**WHAT YOU ARE ASKED TO DO**
Your answer should consist of every line from the records that holds the string "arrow".
══ SOURCE DATA
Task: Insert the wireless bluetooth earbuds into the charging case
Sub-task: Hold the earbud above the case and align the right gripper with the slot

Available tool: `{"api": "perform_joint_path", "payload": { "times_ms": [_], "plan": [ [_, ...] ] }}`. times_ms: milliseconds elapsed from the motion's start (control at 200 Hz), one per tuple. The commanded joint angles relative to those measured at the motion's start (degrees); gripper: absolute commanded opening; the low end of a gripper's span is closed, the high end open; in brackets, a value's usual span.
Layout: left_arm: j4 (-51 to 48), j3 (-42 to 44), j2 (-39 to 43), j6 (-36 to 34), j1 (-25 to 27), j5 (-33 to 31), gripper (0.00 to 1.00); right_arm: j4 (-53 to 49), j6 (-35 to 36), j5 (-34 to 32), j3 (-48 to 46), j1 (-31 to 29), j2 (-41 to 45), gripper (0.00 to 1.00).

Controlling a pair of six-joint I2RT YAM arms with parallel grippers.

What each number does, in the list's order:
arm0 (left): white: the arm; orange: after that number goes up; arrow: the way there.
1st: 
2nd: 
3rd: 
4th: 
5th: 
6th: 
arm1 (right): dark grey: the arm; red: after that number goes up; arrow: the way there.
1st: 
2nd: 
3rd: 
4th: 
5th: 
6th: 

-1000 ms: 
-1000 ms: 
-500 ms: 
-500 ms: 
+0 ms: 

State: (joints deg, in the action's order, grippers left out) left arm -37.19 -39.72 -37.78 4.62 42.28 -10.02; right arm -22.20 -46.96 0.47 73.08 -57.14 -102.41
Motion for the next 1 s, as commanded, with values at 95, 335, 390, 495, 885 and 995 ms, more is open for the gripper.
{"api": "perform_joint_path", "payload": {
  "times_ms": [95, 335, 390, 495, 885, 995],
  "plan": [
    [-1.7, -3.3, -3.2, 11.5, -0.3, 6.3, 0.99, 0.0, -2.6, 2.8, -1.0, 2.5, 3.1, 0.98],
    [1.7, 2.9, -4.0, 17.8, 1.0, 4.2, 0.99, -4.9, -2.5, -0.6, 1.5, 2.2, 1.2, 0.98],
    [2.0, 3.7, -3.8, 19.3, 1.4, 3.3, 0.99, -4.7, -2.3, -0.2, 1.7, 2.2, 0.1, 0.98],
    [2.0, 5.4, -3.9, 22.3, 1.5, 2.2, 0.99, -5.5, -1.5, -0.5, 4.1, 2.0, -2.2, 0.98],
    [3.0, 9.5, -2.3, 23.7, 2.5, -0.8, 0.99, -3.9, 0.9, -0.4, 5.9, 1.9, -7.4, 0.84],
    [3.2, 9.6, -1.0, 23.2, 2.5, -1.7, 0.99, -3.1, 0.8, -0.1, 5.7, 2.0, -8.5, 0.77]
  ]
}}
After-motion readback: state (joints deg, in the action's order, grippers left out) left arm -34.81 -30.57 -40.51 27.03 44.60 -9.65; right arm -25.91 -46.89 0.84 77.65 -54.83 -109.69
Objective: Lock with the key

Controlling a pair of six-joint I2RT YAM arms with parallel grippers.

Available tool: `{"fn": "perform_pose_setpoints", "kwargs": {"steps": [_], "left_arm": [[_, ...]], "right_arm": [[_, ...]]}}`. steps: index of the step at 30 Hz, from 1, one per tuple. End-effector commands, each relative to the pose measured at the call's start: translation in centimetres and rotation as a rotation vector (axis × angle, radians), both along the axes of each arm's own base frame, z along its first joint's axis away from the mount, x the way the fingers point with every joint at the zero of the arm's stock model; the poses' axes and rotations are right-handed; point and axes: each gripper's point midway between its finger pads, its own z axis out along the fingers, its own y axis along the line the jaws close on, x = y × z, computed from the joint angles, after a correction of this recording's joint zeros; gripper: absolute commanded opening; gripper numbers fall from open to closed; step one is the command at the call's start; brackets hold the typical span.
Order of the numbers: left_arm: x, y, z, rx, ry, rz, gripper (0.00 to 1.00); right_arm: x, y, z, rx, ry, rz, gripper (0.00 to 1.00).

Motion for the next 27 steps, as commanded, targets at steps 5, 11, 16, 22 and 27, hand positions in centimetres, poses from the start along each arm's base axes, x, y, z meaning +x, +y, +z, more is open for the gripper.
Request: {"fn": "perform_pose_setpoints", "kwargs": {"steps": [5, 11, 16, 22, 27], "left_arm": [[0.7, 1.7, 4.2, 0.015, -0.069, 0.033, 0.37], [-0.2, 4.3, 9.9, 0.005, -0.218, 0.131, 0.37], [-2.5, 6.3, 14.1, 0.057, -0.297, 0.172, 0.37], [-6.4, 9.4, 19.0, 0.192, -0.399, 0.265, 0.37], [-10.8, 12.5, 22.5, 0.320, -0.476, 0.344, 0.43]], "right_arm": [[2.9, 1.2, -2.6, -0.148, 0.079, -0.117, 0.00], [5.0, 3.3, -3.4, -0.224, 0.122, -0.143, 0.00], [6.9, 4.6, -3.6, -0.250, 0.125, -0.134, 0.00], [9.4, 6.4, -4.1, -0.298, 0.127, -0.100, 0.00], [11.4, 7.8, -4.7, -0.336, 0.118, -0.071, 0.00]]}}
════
**SOLUTION TO THIS TASK**
arm0 (left): white: the arm; orange: after that number goes up; arrow: the way there.
arm1 (right): dark grey: the arm; red: after that number goes up; arrow: the way there.

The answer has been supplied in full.